Assigned task> Reproduce the section of the listing that begins at the line containing "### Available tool" and finishes at the line containing "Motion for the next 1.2". Include both end lines and nothing beyond them.

Task material>
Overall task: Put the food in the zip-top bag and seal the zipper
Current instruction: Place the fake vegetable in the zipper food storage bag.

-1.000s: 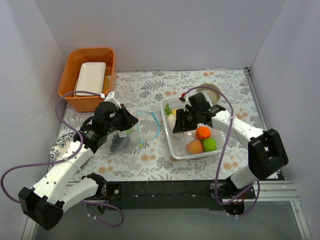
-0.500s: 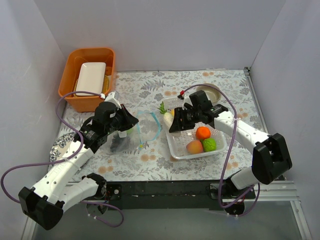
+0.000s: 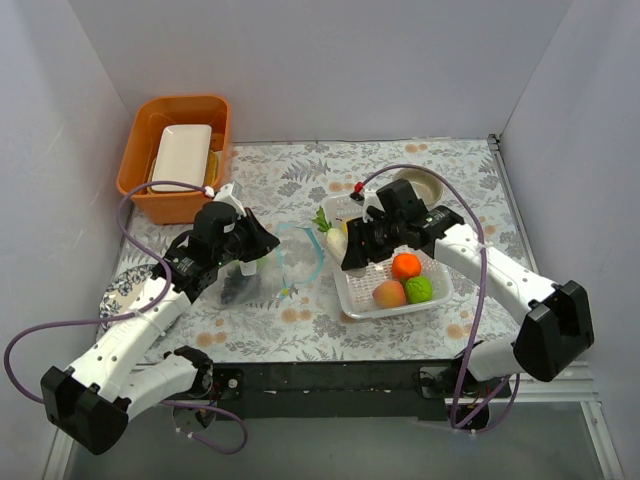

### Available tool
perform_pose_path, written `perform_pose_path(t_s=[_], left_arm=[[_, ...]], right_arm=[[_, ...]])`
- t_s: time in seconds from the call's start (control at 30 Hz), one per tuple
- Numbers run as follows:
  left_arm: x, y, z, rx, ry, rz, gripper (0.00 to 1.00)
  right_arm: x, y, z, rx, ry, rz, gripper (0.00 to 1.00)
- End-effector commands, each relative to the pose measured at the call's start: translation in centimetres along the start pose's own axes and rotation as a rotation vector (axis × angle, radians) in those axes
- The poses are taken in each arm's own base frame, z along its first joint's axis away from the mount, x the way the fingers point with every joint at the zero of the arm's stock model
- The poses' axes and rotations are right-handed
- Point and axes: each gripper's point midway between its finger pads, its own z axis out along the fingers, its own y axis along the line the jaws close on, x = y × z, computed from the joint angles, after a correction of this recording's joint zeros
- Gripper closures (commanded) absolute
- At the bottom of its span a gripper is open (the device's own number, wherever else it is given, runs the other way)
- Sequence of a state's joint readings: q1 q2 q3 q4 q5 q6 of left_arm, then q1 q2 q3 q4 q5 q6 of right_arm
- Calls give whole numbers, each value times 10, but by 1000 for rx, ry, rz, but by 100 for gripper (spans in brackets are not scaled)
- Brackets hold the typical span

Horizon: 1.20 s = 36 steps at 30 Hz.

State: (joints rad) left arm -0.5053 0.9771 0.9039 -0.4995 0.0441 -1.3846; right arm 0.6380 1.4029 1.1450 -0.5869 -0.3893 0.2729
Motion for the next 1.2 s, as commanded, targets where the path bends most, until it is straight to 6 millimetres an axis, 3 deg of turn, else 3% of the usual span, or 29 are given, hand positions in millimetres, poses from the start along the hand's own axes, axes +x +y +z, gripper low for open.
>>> perform_pose_path(t_s=[0.0,0.13,0.23,0.37,0.73,0.83,0.87,0.93,1.17], left_arm=[[-6,-10,-4,33,-6,-7,100],[-7,-8,-2,22,-7,-5,100],[-8,-12,-2,35,-6,-3,100],[-7,-12,-1,36,3,-2,100],[-1,-11,4,40,28,5,100],[3,-9,4,41,40,10,100],[5,-8,5,40,48,13,100],[8,-8,5,45,58,16,100],[16,-7,5,59,86,5,100]], right_arm=[[-9,4,-33,61,-101,-59,89],[-1,22,-35,-43,-82,-67,89],[11,29,-28,-74,8,-74,96],[25,30,-21,-64,96,-97,99],[36,38,2,-62,232,-166,99],[31,40,10,-64,250,-192,99],[21,41,9,-54,236,-217,98],[20,33,16,-19,279,-214,99],[-1,45,40,-77,290,-231,98]])
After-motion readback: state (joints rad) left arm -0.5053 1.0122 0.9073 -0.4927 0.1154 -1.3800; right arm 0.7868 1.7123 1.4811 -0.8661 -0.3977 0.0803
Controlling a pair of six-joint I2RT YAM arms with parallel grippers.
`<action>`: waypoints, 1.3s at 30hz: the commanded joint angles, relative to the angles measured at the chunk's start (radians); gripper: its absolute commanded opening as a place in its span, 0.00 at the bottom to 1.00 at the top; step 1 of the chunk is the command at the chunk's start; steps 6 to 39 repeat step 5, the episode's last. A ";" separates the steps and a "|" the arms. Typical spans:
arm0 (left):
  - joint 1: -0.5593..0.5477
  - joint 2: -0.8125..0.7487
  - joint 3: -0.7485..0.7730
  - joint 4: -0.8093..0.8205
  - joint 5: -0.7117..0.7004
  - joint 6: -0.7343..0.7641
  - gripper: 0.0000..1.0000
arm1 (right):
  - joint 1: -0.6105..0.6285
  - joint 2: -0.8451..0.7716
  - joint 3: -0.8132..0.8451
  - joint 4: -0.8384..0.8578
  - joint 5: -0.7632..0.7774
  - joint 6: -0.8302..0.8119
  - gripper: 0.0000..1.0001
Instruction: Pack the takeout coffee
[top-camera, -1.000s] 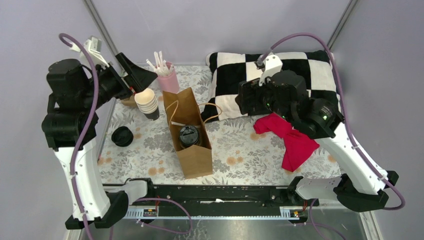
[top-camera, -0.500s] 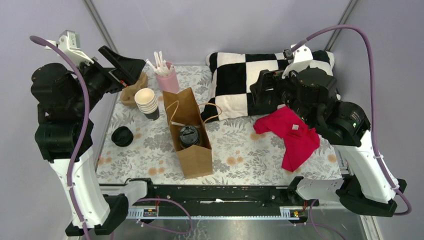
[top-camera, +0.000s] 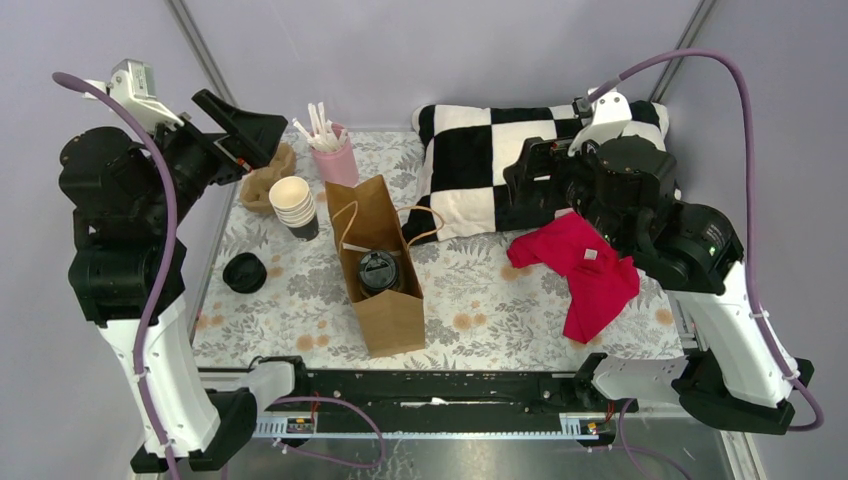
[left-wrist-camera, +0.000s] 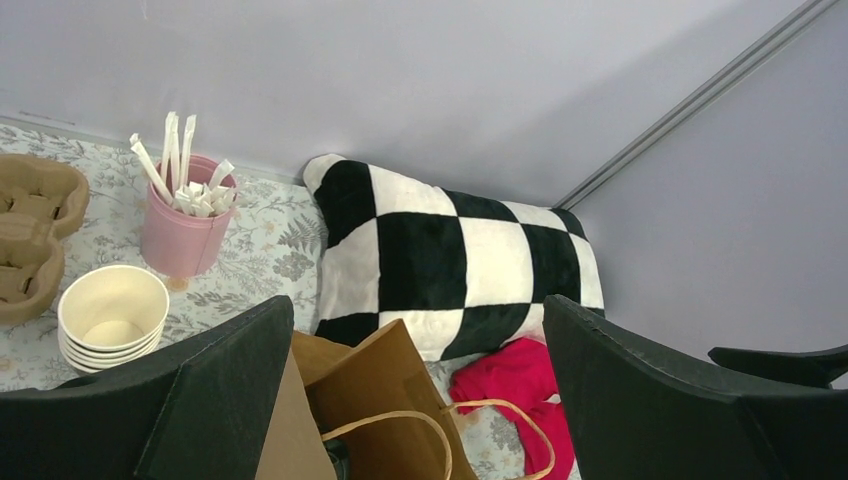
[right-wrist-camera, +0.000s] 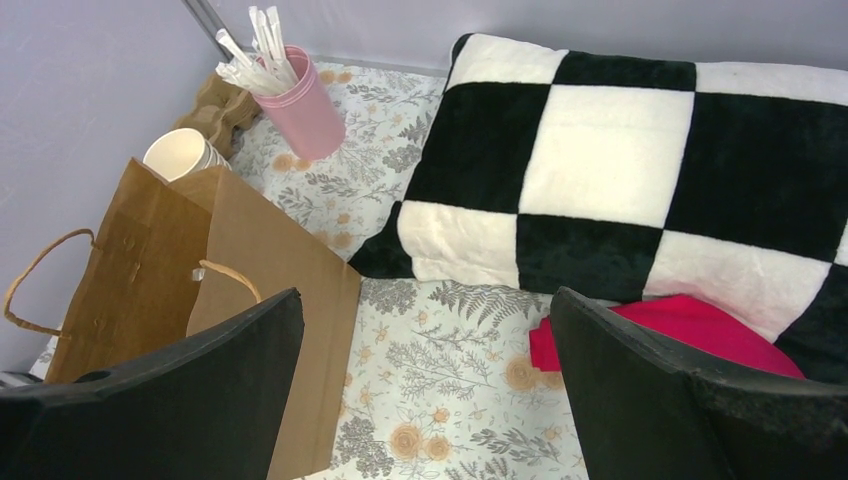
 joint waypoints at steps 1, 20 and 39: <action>-0.003 -0.013 0.015 0.055 -0.009 -0.007 0.99 | -0.007 -0.018 0.035 0.003 0.035 0.021 1.00; -0.003 -0.016 0.012 0.055 0.001 -0.002 0.99 | -0.008 -0.010 0.075 -0.035 0.078 0.036 1.00; -0.003 -0.016 0.012 0.055 0.001 -0.002 0.99 | -0.008 -0.010 0.075 -0.035 0.078 0.036 1.00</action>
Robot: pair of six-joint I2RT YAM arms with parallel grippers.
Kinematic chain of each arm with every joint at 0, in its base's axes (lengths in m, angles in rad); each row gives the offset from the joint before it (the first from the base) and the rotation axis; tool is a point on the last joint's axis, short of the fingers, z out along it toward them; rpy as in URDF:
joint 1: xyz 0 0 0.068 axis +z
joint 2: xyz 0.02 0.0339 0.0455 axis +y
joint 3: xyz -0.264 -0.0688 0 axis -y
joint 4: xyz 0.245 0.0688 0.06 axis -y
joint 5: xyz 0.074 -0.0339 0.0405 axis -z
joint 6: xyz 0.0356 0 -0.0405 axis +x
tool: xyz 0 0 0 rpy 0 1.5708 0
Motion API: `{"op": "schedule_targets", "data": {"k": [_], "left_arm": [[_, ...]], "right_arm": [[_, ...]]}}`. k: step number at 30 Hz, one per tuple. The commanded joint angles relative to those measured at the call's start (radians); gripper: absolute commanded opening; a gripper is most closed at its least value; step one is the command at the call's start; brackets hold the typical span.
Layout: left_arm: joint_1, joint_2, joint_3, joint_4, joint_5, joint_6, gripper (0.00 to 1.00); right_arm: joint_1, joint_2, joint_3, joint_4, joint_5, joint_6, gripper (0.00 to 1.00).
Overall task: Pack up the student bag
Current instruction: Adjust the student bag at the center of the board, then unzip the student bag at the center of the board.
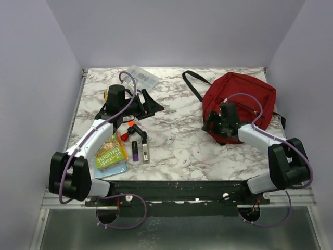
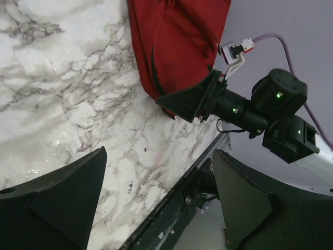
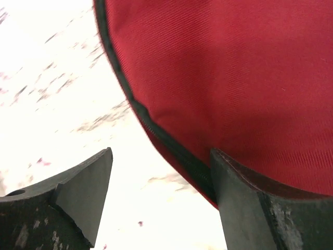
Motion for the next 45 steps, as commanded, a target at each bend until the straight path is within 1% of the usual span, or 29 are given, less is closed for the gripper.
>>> {"op": "schedule_targets", "data": {"k": [1, 3, 6, 7, 10, 12, 15, 18, 20, 22, 23, 26, 27, 29, 30, 32, 34, 37, 39, 41, 45], "left_arm": [[-0.023, 0.089, -0.024, 0.072, 0.098, -0.152, 0.84], [-0.044, 0.126, -0.032, 0.09, 0.107, -0.171, 0.84], [-0.078, 0.181, -0.034, 0.098, 0.115, -0.185, 0.84], [-0.086, 0.196, -0.034, 0.103, 0.119, -0.189, 0.84], [-0.11, 0.233, -0.036, 0.114, 0.125, -0.199, 0.85], [-0.132, 0.252, -0.03, 0.123, 0.119, -0.2, 0.87], [-0.171, 0.298, -0.011, 0.128, 0.094, -0.196, 0.92], [-0.203, 0.357, -0.01, 0.133, 0.082, -0.23, 0.95], [-0.218, 0.388, -0.036, 0.148, 0.065, -0.285, 0.95], [-0.239, 0.419, -0.054, 0.156, 0.055, -0.331, 0.93], [-0.256, 0.428, -0.053, 0.156, 0.049, -0.341, 0.92], [-0.295, 0.455, -0.037, 0.157, 0.018, -0.349, 0.9], [-0.3, 0.469, -0.027, 0.157, 0.019, -0.347, 0.87], [-0.304, 0.506, -0.009, 0.167, 0.048, -0.332, 0.74], [-0.304, 0.523, -0.008, 0.17, 0.06, -0.329, 0.71], [-0.305, 0.538, -0.021, 0.179, 0.06, -0.331, 0.7], [-0.309, 0.548, -0.032, 0.185, 0.057, -0.344, 0.71], [-0.31, 0.573, -0.027, 0.198, 0.075, -0.366, 0.71], [-0.311, 0.582, -0.022, 0.203, 0.076, -0.371, 0.68], [-0.311, 0.582, -0.024, 0.208, 0.077, -0.377, 0.63], [-0.319, 0.581, -0.031, 0.221, 0.082, -0.39, 0.55]], "right_arm": [[0.136, -0.036, -0.057, 0.176, -0.294, 0.143, 0.78], [0.199, -0.043, -0.04, 0.217, -0.311, 0.168, 0.78], [0.209, -0.053, -0.01, 0.236, -0.393, 0.204, 0.78], [0.21, -0.072, 0.005, 0.211, -0.375, 0.195, 0.78], [0.208, -0.146, 0.063, 0.058, -0.217, 0.131, 0.79], [0.207, -0.185, 0.102, -0.048, -0.072, 0.073, 0.8], [0.192, -0.225, 0.138, -0.184, 0.194, 0.051, 0.84], [0.141, -0.272, 0.138, -0.251, 0.333, 0.049, 0.86], [0.099, -0.3, 0.132, -0.288, 0.418, 0.051, 0.88], [0.033, -0.329, 0.114, -0.308, 0.432, 0.049, 0.88], [-0.012, -0.345, 0.1, -0.307, 0.413, 0.049, 0.88], [-0.134, -0.414, 0.035, -0.261, 0.274, 0.057, 0.87], [-0.183, -0.438, 0.012, -0.236, 0.209, 0.058, 0.85], [-0.261, -0.496, -0.045, -0.176, 0.088, 0.064, 0.83], [-0.295, -0.509, -0.063, -0.161, 0.051, 0.068, 0.83], [-0.384, -0.501, -0.087, -0.146, -0.032, 0.058, 0.82], [-0.468, -0.465, -0.113, -0.131, -0.145, 0.052, 0.79], [-0.552, -0.444, -0.187, -0.052, -0.325, 0.091, 0.75], [-0.614, -0.454, -0.237, 0.011, -0.422, 0.123, 0.74], [-0.624, -0.467, -0.256, 0.03, -0.441, 0.134, 0.74], [-0.627, -0.468, -0.272, 0.018, -0.439, 0.139, 0.73]]}}
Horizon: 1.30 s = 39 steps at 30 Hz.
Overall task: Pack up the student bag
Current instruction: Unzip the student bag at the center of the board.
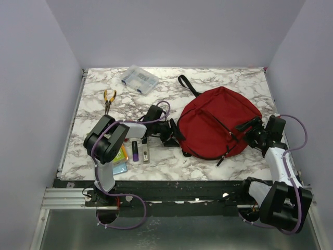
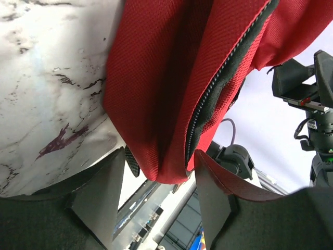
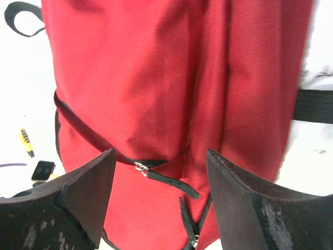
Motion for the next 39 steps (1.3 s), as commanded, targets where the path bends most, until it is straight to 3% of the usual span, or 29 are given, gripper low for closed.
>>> {"op": "schedule_targets", "data": {"k": [1, 8, 19, 31, 37, 39], "left_arm": [[-0.014, 0.012, 0.001, 0.043, 0.026, -0.024, 0.53], [-0.025, 0.022, -0.003, 0.074, 0.05, -0.048, 0.4], [-0.03, 0.014, -0.007, 0.109, 0.08, -0.076, 0.15], [-0.036, 0.02, -0.011, 0.132, 0.096, -0.099, 0.03], [-0.036, 0.027, -0.011, 0.137, 0.1, -0.102, 0.01], [-0.036, 0.027, -0.011, 0.14, 0.102, -0.105, 0.01]], "right_arm": [[-0.009, -0.024, -0.025, 0.07, -0.115, 0.03, 0.71], [-0.023, -0.132, -0.106, 0.113, -0.118, 0.09, 0.72], [-0.041, -0.112, -0.199, 0.279, -0.213, 0.192, 0.71], [-0.042, -0.071, -0.201, 0.253, -0.294, 0.087, 0.69], [-0.041, -0.101, -0.134, 0.065, -0.233, -0.053, 0.67], [-0.041, -0.105, -0.134, 0.076, -0.26, -0.059, 0.65]]}}
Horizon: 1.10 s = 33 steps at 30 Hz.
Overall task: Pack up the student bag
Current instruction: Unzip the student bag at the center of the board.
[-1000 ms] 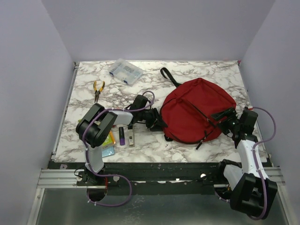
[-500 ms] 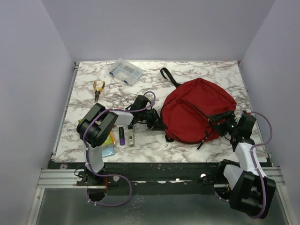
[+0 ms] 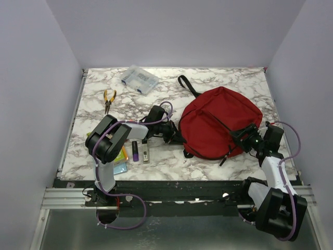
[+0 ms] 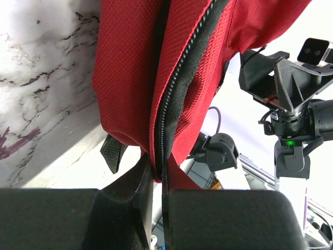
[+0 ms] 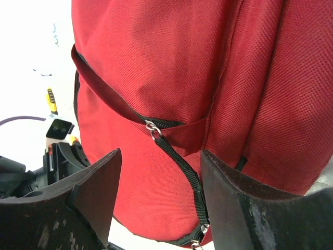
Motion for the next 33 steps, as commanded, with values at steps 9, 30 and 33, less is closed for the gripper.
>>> {"op": "schedule_targets", "data": {"k": [9, 30, 33], "left_arm": [[-0.01, 0.016, -0.011, 0.042, 0.045, -0.013, 0.0], [-0.03, 0.014, 0.002, 0.046, 0.048, 0.003, 0.0], [-0.036, 0.019, 0.005, 0.046, 0.049, 0.009, 0.0]], "right_arm": [[-0.007, -0.022, 0.068, -0.099, -0.006, -0.116, 0.42], [0.093, 0.11, 0.299, -0.198, 0.132, -0.182, 0.01], [0.239, 0.215, 0.428, -0.287, 0.255, -0.222, 0.0]]}}
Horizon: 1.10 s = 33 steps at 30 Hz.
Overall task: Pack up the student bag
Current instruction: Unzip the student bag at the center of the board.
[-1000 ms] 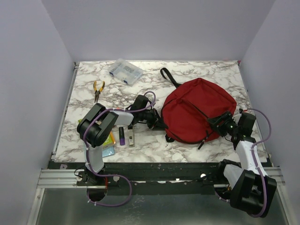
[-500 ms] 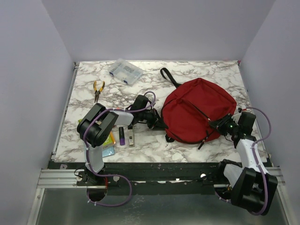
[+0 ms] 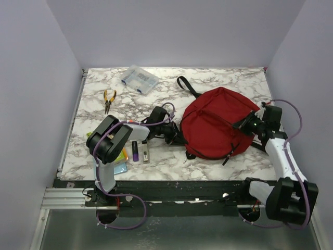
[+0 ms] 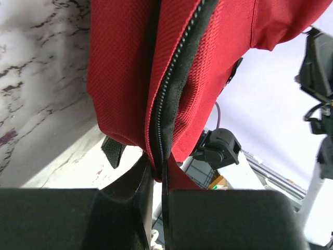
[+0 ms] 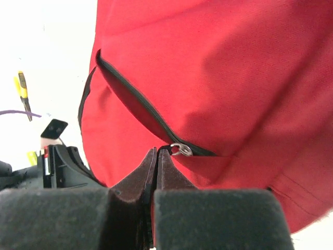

Result of the task>
### Available tool
perform_pose_path, written `perform_pose_path(t_s=[_], left_arm=[[_, ...]], right_arm=[[_, ...]])`
- t_s: time in seconds from the call's start (control at 30 Hz), one per tuple
- Numbers run as follows:
  left_arm: x, y, z, rx, ry, rz, gripper (0.00 to 1.00)
  right_arm: x, y, z, rx, ry, rz, gripper (0.00 to 1.00)
- End-effector commands, each relative to the pose measured at the call's start: translation in centimetres along the start pose's own axes and rotation as a rotation vector (axis × angle, radians) in those axes
- The poses are taken in each arm's own base frame, z along its first joint's axis away from the mount, x the way the fingers point with every joint at the zero of the arm's stock model
- The poses' axes and rotations are right-handed
- Point and axes: each gripper's point midway between its finger pads, its own z axis out along the fingers, its own y axis along the line the jaws close on, x = y × z, computed from the joint angles, after a correction of this recording's joint zeros
- Gripper closures (commanded) absolute
- At the bottom of its span a gripper is open (the device's own number, wherever else it is given, runs the other way)
- Sequence of a state's joint readings: q1 q2 q3 q4 q5 q6 of left_arm, then q1 q2 q3 q4 q5 q6 of right_arm
- Calls give whole numbers, each value times 10, but by 1000 for rx, ry, rz, but by 100 for gripper (spans in brackets are not scaled)
- Brackets hold the typical span

Horizon: 1.20 s = 36 steps at 30 Hz.

State: (joints rad) left arm -0.5053 0.9771 0.9039 -0.4995 0.0441 -1.3846; right arm 0.6380 1.4029 1.1450 -0.5869 -0.3893 0.2729
Motion for the next 1.2 s, as commanded, targets where the path bends most, until it is straight to 6 millimetres an axis, 3 deg of turn, else 3% of the usual span, or 29 are given, hand positions in millimetres, poses from the start along the hand's own axes, axes +x +y +z, gripper low for open.

That completes the output.